> **SOURCE DATA**:
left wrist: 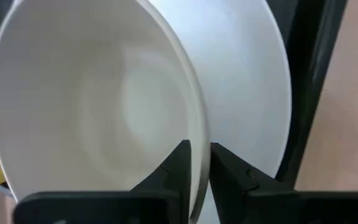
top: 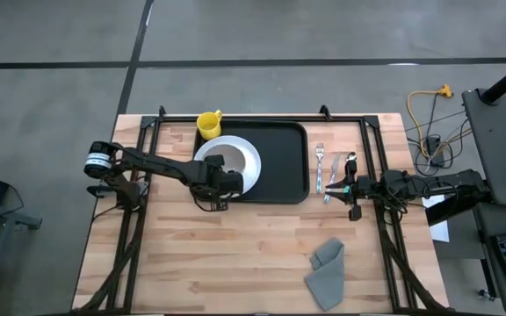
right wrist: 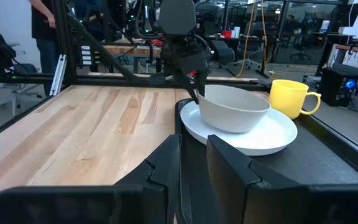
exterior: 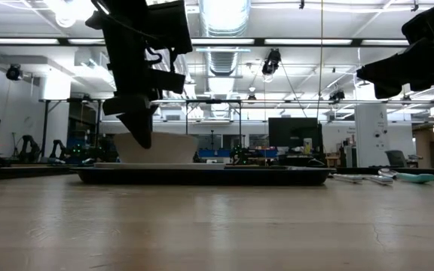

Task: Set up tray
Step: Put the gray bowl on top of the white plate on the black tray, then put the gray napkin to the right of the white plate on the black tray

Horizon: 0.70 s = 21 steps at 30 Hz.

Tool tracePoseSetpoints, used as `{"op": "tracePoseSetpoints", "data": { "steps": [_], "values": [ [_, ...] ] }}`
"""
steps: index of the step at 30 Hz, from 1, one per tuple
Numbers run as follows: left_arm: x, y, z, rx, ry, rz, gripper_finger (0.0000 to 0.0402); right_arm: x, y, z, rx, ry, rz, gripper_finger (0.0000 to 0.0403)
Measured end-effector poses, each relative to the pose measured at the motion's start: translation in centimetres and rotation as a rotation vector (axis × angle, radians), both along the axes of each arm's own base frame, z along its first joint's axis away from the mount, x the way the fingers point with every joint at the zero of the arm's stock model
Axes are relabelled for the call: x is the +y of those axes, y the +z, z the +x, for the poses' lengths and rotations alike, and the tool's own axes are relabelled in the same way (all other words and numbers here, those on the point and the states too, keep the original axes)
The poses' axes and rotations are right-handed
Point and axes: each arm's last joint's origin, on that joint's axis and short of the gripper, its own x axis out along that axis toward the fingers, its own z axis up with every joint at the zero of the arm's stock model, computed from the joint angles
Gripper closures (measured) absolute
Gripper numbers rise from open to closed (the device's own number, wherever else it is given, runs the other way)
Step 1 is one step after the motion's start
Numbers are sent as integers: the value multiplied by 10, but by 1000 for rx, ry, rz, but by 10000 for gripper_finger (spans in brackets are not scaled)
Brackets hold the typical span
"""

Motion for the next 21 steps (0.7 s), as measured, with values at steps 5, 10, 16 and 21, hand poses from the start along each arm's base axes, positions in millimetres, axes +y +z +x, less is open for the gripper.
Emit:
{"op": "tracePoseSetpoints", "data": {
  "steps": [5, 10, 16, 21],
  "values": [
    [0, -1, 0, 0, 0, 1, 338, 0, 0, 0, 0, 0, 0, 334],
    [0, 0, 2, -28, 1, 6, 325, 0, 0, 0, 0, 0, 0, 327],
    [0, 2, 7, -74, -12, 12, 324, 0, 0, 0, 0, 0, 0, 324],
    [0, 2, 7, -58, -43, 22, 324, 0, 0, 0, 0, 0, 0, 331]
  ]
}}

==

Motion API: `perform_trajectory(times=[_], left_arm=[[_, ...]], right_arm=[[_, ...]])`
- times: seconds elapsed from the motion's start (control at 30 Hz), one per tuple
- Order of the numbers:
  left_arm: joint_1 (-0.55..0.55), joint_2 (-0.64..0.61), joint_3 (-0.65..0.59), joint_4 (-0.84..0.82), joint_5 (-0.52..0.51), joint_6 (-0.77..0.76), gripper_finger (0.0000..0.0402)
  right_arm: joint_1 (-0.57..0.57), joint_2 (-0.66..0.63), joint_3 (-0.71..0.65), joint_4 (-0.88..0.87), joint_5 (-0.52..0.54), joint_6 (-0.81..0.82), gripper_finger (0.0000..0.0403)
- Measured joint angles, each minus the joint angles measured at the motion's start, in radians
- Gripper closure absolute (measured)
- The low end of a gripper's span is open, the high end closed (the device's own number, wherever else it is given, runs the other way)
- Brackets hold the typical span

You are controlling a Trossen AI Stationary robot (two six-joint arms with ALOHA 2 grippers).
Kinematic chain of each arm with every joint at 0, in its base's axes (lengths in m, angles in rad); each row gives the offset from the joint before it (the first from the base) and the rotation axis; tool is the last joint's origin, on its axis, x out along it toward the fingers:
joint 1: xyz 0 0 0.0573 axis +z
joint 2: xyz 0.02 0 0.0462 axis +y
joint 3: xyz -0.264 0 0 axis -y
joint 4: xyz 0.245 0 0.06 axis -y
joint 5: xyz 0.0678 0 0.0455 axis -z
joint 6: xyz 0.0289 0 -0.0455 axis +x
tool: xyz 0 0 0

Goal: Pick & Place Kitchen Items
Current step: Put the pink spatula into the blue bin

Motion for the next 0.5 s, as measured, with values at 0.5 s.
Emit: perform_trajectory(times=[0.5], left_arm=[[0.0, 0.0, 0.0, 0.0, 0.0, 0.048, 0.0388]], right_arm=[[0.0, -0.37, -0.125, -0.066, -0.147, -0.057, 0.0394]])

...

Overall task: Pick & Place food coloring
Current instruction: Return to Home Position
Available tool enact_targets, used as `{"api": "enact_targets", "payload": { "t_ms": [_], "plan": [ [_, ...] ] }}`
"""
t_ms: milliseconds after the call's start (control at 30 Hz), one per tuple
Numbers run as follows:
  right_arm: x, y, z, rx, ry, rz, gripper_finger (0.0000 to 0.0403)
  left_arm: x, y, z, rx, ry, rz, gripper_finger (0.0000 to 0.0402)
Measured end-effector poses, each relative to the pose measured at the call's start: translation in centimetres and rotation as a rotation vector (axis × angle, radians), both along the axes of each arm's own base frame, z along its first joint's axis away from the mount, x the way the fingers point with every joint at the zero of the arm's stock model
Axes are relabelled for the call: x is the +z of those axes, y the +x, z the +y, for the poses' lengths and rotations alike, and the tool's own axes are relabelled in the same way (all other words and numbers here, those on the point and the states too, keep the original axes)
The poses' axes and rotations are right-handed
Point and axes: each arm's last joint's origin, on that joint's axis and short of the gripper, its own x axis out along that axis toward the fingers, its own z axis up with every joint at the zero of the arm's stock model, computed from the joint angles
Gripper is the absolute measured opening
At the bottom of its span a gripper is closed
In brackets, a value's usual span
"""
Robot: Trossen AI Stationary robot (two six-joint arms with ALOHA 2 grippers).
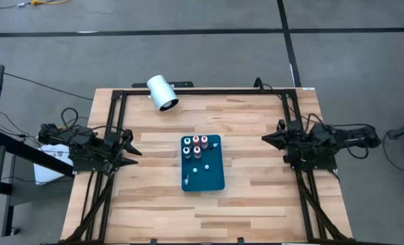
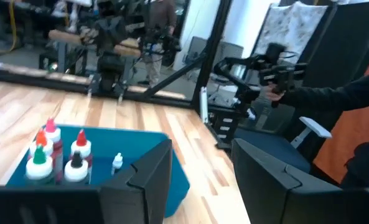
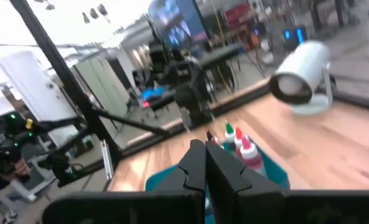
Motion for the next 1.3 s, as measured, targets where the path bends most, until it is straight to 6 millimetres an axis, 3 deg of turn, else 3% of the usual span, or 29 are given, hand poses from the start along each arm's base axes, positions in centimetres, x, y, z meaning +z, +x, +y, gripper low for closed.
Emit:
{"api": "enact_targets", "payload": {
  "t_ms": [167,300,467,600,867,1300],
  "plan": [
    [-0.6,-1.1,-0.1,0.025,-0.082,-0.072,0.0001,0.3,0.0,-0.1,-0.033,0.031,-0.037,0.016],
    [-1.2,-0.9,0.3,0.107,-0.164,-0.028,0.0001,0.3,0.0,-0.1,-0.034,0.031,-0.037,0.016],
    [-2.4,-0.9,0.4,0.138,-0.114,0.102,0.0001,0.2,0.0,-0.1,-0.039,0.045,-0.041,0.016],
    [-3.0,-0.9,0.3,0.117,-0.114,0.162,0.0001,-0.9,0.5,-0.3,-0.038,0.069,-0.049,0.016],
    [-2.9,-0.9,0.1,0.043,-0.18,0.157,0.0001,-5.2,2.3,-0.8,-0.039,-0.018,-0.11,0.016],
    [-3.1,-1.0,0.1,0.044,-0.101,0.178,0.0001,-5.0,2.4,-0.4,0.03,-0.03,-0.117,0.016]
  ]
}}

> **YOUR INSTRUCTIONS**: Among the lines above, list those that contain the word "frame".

> **ANSWER AREA**:
Measured end-effector poses, each relative to the pose measured at the motion's start: translation in centimetres and rotation as a rotation vector (axis × angle, radians), both along the axes of each arm's own base frame, z along its first joint's axis away from the mount, x the way the fingers point with every joint at the zero of the arm's stock model
Measured end-effector poses, each relative to the pose measured at the call's start: translation in centimetres and rotation as a rotation vector (axis × angle, radians), both along the axes of each arm's own base frame, z along its first joint's axis away from the mount, x the way the fingers point with every joint at the zero of the arm's stock model

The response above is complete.